#### [MATERIAL PROVIDED]
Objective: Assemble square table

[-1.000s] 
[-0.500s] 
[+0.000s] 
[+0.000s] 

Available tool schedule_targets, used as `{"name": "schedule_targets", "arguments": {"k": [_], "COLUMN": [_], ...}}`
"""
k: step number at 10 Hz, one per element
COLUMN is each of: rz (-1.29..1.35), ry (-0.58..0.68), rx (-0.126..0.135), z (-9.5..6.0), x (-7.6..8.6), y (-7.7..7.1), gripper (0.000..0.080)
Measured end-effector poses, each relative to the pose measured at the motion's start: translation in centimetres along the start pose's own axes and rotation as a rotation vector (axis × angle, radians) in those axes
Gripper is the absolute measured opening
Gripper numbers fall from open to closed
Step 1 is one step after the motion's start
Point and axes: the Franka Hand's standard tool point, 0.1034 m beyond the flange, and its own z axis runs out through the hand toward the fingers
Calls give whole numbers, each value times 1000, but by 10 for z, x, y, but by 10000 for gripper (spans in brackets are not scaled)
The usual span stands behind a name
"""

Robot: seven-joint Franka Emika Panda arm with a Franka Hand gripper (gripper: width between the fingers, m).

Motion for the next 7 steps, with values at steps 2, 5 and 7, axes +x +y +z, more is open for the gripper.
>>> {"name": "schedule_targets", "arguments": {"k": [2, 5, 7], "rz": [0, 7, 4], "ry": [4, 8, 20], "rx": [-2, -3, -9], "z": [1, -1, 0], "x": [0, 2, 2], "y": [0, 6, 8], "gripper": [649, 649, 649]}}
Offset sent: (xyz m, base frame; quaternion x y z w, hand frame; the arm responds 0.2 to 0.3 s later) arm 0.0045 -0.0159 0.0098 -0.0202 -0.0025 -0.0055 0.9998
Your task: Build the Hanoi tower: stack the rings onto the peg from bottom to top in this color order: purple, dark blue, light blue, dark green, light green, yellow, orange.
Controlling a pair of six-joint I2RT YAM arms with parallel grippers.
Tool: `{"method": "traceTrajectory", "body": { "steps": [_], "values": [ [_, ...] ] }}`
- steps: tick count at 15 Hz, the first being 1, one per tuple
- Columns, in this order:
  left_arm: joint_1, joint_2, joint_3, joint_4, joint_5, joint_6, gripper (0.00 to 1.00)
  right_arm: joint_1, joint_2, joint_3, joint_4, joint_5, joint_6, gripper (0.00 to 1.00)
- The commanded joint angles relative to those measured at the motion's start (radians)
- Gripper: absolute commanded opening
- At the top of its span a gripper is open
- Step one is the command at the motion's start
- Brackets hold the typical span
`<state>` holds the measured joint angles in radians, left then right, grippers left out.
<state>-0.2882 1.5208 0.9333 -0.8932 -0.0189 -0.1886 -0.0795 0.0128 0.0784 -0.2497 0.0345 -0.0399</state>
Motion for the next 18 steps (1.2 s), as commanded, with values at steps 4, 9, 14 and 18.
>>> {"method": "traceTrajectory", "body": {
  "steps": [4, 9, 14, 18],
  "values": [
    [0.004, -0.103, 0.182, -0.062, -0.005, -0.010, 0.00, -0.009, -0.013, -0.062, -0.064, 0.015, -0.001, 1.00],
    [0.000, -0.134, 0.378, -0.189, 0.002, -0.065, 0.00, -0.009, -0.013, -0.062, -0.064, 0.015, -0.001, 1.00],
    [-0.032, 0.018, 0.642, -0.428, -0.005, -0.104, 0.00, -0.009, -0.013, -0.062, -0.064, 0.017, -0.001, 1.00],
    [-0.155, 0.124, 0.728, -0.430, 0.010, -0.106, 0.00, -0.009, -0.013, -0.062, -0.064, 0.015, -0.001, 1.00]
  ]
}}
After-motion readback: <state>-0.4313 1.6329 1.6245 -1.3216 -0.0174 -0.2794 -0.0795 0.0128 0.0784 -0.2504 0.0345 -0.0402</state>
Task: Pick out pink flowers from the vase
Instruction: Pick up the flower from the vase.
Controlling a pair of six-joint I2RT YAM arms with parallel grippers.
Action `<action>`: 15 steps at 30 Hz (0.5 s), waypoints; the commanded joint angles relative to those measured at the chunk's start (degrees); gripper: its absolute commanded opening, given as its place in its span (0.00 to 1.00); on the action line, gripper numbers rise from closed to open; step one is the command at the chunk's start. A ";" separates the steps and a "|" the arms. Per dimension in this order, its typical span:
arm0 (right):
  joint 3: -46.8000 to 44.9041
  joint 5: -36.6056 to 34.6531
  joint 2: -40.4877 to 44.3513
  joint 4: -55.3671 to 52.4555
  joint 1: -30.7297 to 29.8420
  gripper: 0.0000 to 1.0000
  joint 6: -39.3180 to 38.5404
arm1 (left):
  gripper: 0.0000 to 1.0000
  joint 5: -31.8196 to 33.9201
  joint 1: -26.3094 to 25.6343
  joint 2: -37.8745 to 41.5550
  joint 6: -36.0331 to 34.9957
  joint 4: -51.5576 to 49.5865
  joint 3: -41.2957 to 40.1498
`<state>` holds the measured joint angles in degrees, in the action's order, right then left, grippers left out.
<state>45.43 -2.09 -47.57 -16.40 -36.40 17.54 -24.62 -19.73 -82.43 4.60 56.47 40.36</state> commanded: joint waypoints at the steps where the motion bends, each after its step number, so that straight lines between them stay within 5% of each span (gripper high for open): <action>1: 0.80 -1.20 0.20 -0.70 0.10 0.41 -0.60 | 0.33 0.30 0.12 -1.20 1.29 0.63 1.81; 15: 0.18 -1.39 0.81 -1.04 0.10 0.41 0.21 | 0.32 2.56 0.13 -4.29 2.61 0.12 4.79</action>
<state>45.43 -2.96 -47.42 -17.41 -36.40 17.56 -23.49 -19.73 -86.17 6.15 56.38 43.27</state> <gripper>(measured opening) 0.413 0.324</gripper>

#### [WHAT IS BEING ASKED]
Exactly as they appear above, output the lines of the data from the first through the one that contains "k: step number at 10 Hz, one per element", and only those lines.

#### [WRITTEN ANSWER]
Objective: Assemble square table

[-1.000s] 
[-0.500s] 
[+0.000s] 
[+0.000s] 

Available tool schedule_targets, used as `{"name": "schedule_targets", "arguments": {"k": [_], "COLUMN": [_], ...}}`
"""
k: step number at 10 Hz, one per element

Work on this exercise is complete, and nothing remains.